Cholewa began his training at the National School of Ballet in Poznan, Poland, and from there was sponsored by the Ministry of Culture of Poland to work at the Mariinsky Theatre and the Rimsky-Korsakov Music Conservatory in St. Petersburg, Russia.

He said that due to the Polish political climate, it was not favorable to return to Poland long-term after completing his studies.

While in St. Petersburg he met his wife, and together they were invited to Panama by renowned ballerina Margot Fonteyn to work with the National Central American Ballet.

They remained in Central America until 1988 when he was offered his current position at Butler.

“I never thought I would be at Butler so long,” Cholewa said. “I kind of thought a few years would be a good statement and a good way to start working here in the U.S.”

He said the opportunity to work with the students and international opportunities for choreographic projects has kept him connected to the university.

“(Professors) are definitely touching (students’) lives by not only doing exercises daily, but having contact with them and discussing on the different levels if they come to seek advice,” Cholewa said.

Cholewa said he was surprised by the lack of historical preservation in the U.S.

“In Europe, you are always preserving the history,” Cholewa said. “We (in the U.S.) are always moving, stepping to the new.”

Despite this difference, Cholewa said he likes being in Indianapolis and at Butler.

Cholewa said the university has been supportive of his international endeavors, which is why he is able to offer the dancers a chance to travel to Poland and St.

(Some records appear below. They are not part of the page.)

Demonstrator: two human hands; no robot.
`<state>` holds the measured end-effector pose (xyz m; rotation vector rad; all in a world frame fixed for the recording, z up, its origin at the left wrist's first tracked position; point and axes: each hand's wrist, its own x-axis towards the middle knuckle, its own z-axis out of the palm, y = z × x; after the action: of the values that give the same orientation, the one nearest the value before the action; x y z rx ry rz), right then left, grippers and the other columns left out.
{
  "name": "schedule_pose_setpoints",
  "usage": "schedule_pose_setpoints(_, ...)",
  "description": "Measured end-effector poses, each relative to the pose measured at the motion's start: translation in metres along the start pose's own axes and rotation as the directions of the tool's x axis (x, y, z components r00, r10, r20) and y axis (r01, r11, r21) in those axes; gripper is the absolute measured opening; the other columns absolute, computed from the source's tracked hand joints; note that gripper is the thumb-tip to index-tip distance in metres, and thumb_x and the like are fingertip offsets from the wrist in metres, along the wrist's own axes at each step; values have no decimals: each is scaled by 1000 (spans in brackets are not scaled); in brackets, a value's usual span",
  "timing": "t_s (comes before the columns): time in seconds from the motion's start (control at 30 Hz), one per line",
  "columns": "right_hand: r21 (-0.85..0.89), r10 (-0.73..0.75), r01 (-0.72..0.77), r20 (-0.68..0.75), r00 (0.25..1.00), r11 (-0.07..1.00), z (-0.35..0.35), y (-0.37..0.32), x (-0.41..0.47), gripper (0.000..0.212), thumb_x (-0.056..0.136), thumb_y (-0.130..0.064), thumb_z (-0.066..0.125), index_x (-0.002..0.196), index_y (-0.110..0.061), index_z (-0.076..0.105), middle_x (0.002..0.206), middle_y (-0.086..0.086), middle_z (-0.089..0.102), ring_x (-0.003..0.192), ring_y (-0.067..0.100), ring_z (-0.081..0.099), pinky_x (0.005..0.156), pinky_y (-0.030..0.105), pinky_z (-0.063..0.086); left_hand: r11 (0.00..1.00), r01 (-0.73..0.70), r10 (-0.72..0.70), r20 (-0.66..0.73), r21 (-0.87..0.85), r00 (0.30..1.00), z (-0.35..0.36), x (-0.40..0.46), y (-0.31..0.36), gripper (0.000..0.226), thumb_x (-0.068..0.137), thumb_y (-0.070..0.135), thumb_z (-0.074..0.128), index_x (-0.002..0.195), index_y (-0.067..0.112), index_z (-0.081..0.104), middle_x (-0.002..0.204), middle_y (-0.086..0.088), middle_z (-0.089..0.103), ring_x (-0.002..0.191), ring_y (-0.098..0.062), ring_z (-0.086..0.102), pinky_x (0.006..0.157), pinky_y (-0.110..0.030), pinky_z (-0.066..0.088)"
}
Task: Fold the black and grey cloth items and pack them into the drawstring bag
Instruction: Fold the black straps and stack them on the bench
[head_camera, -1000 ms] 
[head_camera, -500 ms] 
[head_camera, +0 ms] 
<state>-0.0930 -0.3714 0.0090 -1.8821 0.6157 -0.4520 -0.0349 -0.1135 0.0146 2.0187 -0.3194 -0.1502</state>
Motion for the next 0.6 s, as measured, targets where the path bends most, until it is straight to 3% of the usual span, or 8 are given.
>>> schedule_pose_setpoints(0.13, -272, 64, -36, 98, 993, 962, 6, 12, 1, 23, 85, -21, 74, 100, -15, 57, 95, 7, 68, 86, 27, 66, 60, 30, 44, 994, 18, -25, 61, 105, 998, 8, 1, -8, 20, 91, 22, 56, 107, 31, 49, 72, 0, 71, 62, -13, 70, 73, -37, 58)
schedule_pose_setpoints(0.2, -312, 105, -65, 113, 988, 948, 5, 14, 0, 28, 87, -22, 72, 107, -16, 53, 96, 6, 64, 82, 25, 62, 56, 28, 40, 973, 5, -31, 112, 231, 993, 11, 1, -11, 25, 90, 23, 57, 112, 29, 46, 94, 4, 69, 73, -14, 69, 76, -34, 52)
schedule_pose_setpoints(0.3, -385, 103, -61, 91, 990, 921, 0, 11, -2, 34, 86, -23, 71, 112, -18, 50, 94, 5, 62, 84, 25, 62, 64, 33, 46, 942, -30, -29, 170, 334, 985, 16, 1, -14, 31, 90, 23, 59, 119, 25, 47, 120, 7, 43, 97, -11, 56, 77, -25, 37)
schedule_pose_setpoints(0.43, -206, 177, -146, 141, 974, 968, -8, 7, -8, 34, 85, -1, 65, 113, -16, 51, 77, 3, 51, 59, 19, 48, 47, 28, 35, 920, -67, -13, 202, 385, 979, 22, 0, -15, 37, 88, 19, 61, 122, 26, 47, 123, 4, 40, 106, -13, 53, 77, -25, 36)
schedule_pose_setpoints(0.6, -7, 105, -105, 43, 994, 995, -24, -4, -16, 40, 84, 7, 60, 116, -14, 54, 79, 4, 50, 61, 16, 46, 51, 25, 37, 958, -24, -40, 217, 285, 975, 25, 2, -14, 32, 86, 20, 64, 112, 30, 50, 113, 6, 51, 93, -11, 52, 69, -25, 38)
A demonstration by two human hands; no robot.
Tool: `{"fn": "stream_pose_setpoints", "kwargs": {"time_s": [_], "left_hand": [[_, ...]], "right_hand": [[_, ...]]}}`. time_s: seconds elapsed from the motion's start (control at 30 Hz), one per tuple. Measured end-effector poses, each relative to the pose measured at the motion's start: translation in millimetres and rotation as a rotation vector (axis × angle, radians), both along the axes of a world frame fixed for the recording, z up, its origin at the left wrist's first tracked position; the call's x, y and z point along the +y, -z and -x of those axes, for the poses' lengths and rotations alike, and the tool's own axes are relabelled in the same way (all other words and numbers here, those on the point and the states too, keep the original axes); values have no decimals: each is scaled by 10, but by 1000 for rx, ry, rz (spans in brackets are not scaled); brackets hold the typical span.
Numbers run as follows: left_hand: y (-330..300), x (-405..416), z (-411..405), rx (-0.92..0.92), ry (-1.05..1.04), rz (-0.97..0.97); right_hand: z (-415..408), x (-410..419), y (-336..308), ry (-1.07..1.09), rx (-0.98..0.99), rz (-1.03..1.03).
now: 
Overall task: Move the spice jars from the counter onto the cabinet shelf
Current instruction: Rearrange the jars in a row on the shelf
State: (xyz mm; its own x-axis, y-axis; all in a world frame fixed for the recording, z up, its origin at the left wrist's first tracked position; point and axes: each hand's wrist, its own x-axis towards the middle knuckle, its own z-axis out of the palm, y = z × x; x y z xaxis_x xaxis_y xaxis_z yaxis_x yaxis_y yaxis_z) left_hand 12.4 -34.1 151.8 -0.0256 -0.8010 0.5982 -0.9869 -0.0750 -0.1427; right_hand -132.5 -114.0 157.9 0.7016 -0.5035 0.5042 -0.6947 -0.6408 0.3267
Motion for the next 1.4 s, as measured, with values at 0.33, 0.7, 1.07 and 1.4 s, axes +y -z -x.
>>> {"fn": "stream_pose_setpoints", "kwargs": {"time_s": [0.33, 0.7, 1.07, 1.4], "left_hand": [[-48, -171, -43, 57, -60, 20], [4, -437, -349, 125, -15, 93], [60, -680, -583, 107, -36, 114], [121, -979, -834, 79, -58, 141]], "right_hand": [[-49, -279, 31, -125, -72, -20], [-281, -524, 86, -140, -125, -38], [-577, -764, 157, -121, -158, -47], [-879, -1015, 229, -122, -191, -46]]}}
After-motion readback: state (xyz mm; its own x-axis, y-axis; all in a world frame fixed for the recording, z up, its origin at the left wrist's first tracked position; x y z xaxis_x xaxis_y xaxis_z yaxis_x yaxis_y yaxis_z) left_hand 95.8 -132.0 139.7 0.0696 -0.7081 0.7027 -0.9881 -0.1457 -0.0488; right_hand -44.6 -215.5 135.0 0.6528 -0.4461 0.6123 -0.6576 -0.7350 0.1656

Petersburg for a three- to four-week study abroad trip at the end of the spring semester.

“The major benefits of the trip are to see other dancers, see how they work, see performances, learn about other cultures, and see a part of the world that is not yet as easily accessible as Western Europe,” Cholewa said.

Susan McGuire, another dance professor at Butler, said the trip is a tremendous opportunity for students to be in a different country as well as to see the level of work that is obtained there.

“The students come back with so much more than just a dance experience, so much more than just the culture. It’s all of it. They’re different when they come back. It’s a life-changer,” McGuire said.

The dancers are also excited for the trip.

Senior dance pedagogy major Carly Hambridge went to Poland and St. Petersburg at the end of her freshman year.

“I think the fact that we can study abroad while here being a dance major is really important because we don’t really have that opportunity any other time in college,” Hambridge said.

She said Cholewa is a great tour guide because he knows so much about everywhere they go.

Zachary Tuazon, a junior in the program, said the trip offers experience and valuable resources.

“It is also helpful, too, if only to understand our teacher and understand where he comes from,” Tuazon said.

Cholewa said he thinks that traveling is the best way to learn.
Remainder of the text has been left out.